L’article 5 de cette loi stipule en effet que « les dénominations utilisées pour désigner des denrées alimentaires d’origine animale ne peuvent être utilisées pour décrire, commercialiser ou promouvoir des denrées alimentaires comportant des protéines végétales ». Le même article précise qu’un décret (à venir) doit fixer « la part de protéines végétales au-delà de laquelle cette dénomination n’est pas possible ». Ce décret définit également les modalités d’application du présent article et les sanctions encourues en cas de manquement.
"Délit de tromperie"
Le 7 octobre, la Confédération paysanne a indiqué qu’elle portait elle aussi plainte contre « Les nouveaux fermiers », pour « délit de tromperie et pratiques commerciales trompeuses ». Au-delà de l’utilisation du vocabulaire carné pour des produits végétaux, c’est l’usurpation du terme « fermier » qui fait grincer des dents le syndicat.
« Lors du débat sur la loi Egalim, la Confédération paysanne a bataillé pour défendre la mention « fromage fermier » et réuni plus de 40.000 signatures autour de sa pétition.
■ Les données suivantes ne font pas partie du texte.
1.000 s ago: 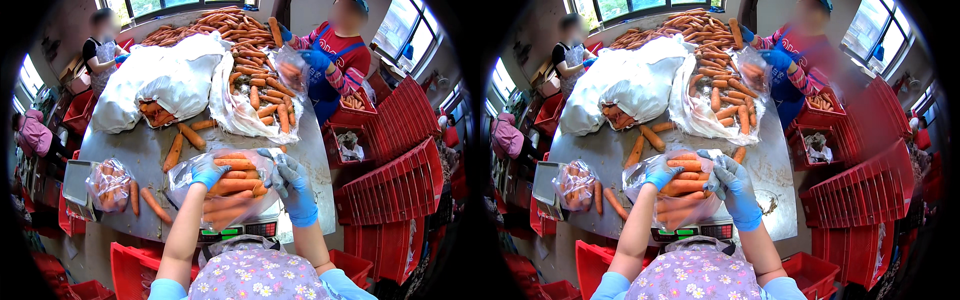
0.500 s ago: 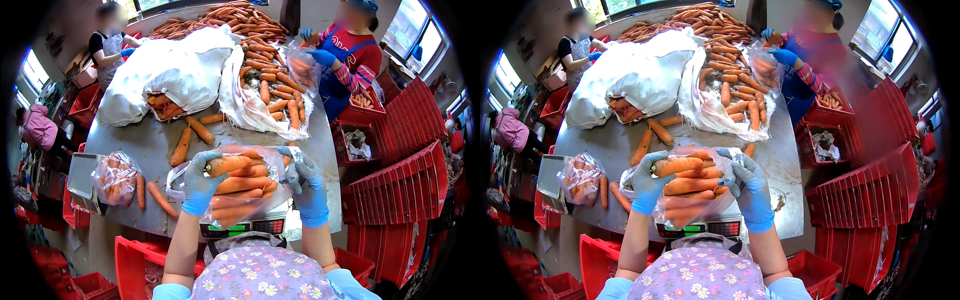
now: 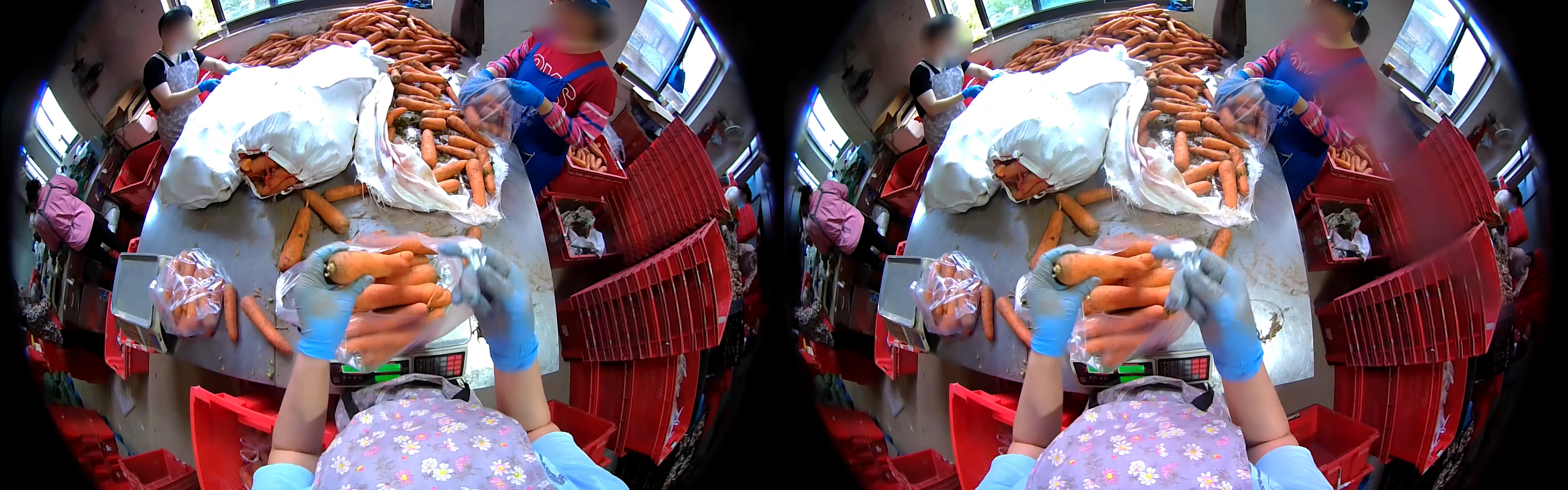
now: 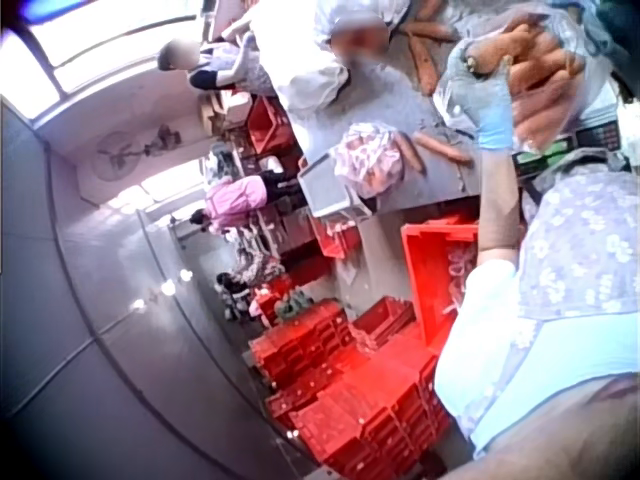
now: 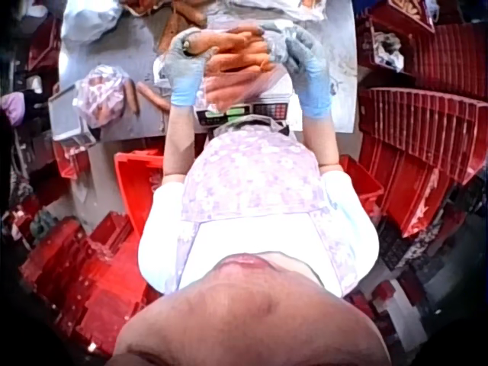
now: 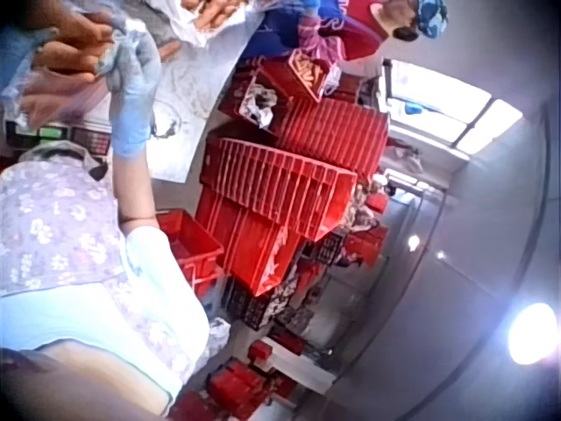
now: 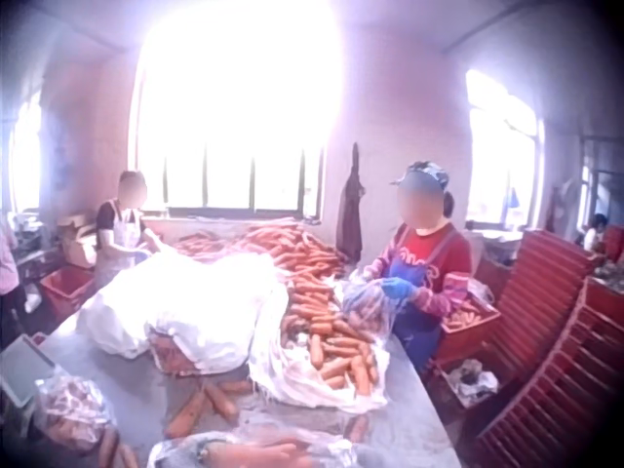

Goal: The person selects carrots from a large pile on a metal table, places them into a clear plastic bag, weighs the bag on a digital scale, and then places the bag into a red crate. The person repeats this process throughout the video.

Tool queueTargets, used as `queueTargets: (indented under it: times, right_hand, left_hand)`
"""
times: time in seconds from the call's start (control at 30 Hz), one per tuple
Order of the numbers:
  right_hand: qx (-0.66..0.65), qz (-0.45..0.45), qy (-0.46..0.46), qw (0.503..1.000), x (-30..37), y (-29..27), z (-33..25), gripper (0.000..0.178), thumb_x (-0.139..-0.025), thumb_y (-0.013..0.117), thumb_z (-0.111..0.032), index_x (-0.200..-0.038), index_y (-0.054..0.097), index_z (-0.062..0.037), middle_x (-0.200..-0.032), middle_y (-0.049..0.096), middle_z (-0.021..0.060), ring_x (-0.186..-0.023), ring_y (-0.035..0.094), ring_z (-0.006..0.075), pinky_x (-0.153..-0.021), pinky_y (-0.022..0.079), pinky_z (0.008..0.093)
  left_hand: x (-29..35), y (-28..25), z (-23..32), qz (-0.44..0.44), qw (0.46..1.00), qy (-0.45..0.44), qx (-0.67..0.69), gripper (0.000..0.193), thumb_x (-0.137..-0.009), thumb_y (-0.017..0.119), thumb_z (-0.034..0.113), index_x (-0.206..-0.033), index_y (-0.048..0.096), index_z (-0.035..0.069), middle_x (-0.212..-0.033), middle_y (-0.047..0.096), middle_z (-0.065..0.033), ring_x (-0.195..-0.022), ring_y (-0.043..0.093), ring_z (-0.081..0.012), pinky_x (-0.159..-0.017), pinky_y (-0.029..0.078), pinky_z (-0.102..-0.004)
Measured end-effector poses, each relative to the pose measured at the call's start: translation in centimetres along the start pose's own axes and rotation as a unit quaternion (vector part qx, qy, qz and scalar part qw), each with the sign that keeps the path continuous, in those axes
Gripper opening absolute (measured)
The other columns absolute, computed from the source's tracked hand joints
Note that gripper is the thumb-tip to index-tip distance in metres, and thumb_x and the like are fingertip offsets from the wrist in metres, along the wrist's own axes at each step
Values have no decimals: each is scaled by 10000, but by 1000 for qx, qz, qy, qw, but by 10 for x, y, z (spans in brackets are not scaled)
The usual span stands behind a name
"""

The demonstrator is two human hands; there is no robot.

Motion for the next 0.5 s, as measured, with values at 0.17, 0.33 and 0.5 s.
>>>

Malgré nos alertes, cette mention a pourtant été affaiblie par le gouvernement et le Parlement en mars dernier. Aujourd’hui, les usurpations du terme « fermier » se poursuivent », alerte le syndicat.
Pour la Confédération paysanne, la start-up « Les nouveaux fermiers » représente un exemple-type de « ces acteurs de l’agrobusiness » qui « vendent un imaginaire autour du produit local, du fermier, du travail paysan, déconnecté de leurs réelles pratiques ».
Avec cette plainte, la Confédération paysanne espère « alerter l’opinion et susciter la réaction du gouvernement et du législateur pour que soit rapidement conçu un cadre réglementaire complet qui protège le terme « fermier » pour toutes les productions ».